- [AIM OF THE EXERCISE] From top to bottom, retype the data exactly, passing over any picture.

- [DATA SEGMENT]

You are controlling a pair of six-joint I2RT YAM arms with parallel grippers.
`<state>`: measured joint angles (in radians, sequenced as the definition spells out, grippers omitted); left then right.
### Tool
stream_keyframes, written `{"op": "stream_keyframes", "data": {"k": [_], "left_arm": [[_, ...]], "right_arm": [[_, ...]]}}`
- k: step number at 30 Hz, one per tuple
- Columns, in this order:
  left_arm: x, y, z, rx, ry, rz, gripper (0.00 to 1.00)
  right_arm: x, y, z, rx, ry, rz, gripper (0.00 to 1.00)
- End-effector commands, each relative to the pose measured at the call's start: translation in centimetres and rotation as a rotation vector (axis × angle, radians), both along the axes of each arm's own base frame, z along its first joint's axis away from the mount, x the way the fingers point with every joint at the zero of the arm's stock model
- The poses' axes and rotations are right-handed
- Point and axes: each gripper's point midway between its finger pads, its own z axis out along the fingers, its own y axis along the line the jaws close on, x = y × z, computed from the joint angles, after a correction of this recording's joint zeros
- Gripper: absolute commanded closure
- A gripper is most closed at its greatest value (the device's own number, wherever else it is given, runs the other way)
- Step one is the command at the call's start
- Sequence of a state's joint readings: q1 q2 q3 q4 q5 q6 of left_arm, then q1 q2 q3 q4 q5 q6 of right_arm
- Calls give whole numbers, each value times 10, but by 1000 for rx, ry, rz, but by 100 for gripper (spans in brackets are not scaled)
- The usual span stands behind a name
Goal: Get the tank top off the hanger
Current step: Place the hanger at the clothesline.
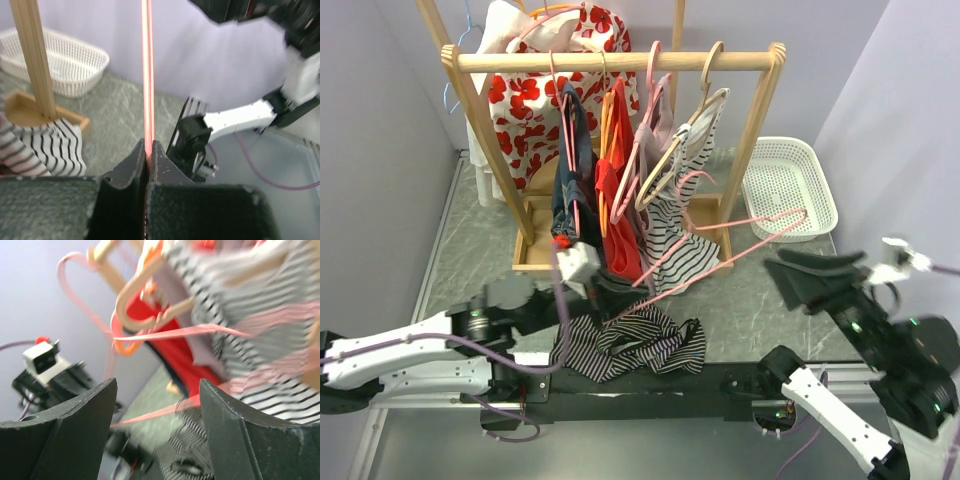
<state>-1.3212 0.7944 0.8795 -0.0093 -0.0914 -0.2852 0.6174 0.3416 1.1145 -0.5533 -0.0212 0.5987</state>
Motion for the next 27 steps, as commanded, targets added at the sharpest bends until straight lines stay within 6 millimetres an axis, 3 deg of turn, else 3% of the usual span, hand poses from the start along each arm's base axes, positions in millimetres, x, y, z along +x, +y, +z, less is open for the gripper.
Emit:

- [THE ANSWER]
You are controlling a pair of six-joint I2RT YAM arms with parallel grippers.
`<state>`: measured joint angles (in radians, sequenced as the definition spells out, grippers omitted); left then right.
### Tool
stream_keyframes, written `{"op": "stream_keyframes", "data": {"k": [_], "left_arm": [[_, ...]], "right_arm": [[_, ...]]}}`
- k: step number at 30 Hz, one per tuple
- Columns, in this order:
  left_arm: x, y, z, rx, ry, rz, gripper (0.00 to 1.00)
  right_arm: x, y, z, rx, ry, rz, gripper (0.00 to 1.00)
- End-effector commands, each relative to the pose measured at the call's start: translation in centimetres and rotation as a rotation vector (axis × angle, radians), both along the axes of each arm's own base frame, z along its first joint's axis away from the mount, x the way the fingers point with every joint at the zero of the arm's stock model
- The poses' axes and rotations are right-handed
- Point and axes: each gripper's point midway between its finger pads, its own z axis out along the fingers, its own y axis along the line the jaws close on, x = y × z, computed from the joint angles, after a correction of this recording's joint zeros
- Gripper: absolute commanded closure
- A gripper is most closed at its greatest value (the device's own number, wherever else it is given, runs the other way)
- Step one is the command at the call's start
- Sequence of a state's joint readings: q1 q2 q3 q4 q5 q6 of left_arm, then q1 q2 q3 q4 q5 q6 of right_arm
- Calls give whole numbers, each value times 10, but by 1000 for rx, ry, rz, but by 100 for gripper (spans in brackets are not scaled)
- The usual span stands behind a name
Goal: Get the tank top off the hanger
Current step: Place the hanger at the clothesline.
<state>-1.3212 0.7944 0.8795 -0.0093 -0.0914 -0.2852 0.6174 0.3416 1.1145 -0.5533 -0.0212 0.5987</state>
Motion for the next 27 steps, as commanded, targets added at the sharpest bends until straight lines stay within 6 millimetres an axis, 3 deg of turn, else 3% of the usual span, hand poses from the start along each arm's base axes, positions in millimetres, x, y, z along +x, +y, +z, less is open for the gripper.
Emit:

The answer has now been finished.